Contact structures composed of three regions of graphene are considered, the middle of which is the potential barrier for the quasielectrons. Within the framework of the continuum model, based on the Dirac-type equation, the transmission coefficient T of quasielectrons is calculated and analyzed: In one of them the barrier region (which is believed to be of a rectangular shape) is represented by the gapped graphene and out-of-barrier regions—by the gapless one (structure “b”), in another structure on the contrary, the barrier region is a massless graphene, out-ofbarrier regions—massive graphene (structure “a”).
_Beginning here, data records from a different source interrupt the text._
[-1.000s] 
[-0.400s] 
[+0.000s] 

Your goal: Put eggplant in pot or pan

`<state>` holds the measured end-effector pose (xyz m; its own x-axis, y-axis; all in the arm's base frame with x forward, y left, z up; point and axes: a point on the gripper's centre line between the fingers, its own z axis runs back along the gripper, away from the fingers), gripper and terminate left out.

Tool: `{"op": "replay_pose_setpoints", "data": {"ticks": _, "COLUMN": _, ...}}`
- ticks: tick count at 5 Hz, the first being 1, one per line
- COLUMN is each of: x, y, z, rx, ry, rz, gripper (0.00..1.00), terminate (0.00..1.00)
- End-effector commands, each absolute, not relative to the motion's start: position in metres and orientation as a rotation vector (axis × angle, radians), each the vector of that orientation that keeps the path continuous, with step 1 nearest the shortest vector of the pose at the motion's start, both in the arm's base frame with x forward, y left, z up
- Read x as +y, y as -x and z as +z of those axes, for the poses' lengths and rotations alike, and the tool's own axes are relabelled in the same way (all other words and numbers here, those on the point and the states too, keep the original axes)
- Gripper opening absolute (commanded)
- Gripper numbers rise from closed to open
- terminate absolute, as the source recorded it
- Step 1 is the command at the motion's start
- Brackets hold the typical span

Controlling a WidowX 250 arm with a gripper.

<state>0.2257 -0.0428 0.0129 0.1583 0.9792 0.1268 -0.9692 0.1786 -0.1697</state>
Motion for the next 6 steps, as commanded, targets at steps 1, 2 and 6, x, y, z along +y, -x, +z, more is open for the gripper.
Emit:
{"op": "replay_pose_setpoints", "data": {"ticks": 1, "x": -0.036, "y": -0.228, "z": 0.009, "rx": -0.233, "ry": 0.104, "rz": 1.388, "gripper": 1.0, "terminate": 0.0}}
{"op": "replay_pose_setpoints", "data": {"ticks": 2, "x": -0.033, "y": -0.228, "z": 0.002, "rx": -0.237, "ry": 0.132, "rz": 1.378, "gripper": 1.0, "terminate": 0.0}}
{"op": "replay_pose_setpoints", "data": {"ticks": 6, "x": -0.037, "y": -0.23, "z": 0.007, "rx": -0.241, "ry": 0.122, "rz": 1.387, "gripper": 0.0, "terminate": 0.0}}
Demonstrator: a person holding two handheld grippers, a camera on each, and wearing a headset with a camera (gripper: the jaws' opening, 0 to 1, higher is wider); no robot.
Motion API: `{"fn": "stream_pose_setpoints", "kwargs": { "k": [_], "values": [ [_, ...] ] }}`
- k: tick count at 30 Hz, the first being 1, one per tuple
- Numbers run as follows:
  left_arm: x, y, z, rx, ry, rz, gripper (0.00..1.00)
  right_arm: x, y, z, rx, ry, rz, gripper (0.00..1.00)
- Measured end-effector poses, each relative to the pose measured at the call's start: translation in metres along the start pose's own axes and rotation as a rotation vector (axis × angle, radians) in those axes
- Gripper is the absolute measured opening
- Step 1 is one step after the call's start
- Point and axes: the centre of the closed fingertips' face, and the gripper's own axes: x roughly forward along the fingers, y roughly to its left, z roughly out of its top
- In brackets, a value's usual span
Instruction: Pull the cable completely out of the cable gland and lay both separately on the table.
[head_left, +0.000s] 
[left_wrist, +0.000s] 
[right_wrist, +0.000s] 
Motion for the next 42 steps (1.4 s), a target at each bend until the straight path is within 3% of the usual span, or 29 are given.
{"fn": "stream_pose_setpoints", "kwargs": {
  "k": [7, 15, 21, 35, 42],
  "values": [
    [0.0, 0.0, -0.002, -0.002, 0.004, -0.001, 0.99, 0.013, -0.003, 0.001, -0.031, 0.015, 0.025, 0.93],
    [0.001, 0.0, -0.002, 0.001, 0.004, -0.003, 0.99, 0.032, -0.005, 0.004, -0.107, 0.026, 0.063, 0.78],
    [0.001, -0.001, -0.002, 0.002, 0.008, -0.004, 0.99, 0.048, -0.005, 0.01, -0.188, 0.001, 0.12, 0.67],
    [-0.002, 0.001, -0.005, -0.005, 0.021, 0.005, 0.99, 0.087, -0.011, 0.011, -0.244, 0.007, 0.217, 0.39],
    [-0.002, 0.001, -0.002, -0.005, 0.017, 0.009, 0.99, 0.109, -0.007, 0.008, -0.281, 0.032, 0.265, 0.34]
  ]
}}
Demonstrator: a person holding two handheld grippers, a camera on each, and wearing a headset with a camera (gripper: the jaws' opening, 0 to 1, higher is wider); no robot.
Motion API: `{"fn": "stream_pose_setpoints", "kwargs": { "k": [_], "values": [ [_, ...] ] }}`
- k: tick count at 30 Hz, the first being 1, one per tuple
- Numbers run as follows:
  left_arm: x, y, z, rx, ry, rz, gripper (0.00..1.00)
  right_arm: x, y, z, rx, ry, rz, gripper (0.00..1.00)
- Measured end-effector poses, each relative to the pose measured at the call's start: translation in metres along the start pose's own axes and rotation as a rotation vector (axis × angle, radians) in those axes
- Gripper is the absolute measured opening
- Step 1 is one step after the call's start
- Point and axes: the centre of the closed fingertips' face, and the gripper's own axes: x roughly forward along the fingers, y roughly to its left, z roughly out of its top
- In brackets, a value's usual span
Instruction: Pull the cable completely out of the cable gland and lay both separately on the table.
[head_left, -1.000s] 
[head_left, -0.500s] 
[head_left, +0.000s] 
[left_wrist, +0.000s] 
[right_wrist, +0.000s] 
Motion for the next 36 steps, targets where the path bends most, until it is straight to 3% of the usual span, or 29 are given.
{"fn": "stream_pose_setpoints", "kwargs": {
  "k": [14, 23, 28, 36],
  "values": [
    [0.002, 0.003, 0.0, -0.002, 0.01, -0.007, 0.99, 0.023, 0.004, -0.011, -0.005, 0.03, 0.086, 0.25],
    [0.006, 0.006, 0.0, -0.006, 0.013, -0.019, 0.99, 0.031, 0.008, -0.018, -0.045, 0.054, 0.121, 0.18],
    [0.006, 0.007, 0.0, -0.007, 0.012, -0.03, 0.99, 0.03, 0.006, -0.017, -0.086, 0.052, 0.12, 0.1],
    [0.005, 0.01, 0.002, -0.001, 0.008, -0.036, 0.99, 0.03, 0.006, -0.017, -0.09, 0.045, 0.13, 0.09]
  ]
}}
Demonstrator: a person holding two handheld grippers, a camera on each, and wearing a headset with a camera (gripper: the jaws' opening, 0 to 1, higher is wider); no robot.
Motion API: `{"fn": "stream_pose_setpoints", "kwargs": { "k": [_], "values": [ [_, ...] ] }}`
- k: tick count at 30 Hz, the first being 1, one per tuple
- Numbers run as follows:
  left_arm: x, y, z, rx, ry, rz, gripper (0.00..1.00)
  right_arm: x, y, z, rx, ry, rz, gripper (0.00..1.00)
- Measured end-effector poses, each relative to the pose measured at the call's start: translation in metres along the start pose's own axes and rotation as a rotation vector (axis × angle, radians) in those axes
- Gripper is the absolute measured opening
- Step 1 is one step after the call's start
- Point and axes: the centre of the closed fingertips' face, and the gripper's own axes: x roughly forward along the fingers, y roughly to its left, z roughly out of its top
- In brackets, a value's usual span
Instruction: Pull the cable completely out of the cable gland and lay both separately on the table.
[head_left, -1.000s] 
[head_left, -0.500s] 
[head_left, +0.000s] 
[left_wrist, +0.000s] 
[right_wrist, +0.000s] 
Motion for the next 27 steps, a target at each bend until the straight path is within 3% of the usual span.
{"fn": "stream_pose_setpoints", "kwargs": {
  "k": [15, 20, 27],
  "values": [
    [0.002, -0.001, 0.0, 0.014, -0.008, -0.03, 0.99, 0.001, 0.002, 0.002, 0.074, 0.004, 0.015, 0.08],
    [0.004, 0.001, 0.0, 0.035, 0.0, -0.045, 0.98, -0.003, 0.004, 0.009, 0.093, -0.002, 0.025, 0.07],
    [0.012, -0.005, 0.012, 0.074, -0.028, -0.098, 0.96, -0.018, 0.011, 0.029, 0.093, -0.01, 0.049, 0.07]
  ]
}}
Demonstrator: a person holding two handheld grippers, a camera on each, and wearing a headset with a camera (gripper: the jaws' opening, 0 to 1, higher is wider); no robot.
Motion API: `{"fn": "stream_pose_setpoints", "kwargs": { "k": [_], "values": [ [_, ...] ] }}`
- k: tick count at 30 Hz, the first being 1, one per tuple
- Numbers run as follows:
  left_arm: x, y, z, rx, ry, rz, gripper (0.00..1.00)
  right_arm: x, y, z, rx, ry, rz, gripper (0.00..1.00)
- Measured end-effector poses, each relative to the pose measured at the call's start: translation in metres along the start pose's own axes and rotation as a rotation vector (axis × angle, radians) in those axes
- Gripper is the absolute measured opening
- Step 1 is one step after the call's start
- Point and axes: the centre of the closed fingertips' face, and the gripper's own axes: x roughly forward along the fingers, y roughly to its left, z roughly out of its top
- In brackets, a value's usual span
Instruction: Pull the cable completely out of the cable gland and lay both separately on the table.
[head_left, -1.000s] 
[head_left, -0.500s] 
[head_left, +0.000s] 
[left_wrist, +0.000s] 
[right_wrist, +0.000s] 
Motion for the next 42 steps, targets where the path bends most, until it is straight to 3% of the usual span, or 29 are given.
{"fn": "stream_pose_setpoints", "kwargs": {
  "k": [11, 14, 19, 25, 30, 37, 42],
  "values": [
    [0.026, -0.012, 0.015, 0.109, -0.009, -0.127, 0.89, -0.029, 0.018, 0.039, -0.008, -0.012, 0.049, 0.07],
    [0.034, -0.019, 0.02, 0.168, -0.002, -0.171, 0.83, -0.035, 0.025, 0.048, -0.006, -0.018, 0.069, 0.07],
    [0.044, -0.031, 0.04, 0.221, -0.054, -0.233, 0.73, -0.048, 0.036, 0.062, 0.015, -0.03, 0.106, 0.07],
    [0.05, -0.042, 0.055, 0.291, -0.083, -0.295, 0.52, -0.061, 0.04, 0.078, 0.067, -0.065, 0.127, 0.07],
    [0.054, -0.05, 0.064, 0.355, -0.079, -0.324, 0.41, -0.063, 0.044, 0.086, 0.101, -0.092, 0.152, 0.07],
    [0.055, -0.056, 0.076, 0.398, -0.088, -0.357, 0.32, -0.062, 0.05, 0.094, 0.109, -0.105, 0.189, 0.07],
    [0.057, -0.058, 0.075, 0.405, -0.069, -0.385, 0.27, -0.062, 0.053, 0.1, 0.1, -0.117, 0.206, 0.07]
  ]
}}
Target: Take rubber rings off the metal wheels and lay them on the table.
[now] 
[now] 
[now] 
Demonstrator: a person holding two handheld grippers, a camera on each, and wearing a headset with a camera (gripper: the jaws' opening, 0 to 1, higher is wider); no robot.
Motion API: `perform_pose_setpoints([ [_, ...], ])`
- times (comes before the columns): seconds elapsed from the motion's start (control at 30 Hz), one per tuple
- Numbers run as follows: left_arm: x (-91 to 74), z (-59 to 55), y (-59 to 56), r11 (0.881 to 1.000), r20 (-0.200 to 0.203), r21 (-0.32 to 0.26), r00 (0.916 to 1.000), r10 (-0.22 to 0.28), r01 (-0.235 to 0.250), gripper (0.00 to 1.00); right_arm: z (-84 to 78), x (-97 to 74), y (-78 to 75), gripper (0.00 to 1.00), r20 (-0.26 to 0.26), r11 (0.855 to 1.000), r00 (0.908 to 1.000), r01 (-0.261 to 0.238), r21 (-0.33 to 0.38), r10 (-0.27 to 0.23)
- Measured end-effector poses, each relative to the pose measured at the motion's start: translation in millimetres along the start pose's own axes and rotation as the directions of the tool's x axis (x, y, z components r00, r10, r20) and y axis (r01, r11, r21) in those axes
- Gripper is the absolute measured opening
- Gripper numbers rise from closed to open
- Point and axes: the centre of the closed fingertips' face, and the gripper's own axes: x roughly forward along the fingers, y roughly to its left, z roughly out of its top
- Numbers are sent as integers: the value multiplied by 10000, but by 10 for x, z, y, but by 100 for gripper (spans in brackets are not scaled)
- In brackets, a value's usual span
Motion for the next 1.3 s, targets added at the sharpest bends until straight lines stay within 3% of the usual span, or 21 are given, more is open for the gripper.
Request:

It is believed that there is an electrostatic barrier, as well as the Fermi velocity barrier due to the fact that this quantity may acquire different values in the barrier and out-of-barrier regions (υ F2 and υ F1, respectively) of the considered structure. The presence of an energy gap can lead to significant reduction of T. This fact can be used in the development of transistor-type devices based on graphene. The transmission coefficient T is very sensitive to the parameter ɛ = υ F2/υ F1. The resonances of the Fabry-Perot type as well as the presence of a critical angle of incidence of quasielectrons on the barrier play an important role in the formation of the transmission spectra. The analysis of the coefficient T dependence on the quasielectron energy and other (except for ɛ) problem parameters, such as the energy gap, the barrier width, is also provided.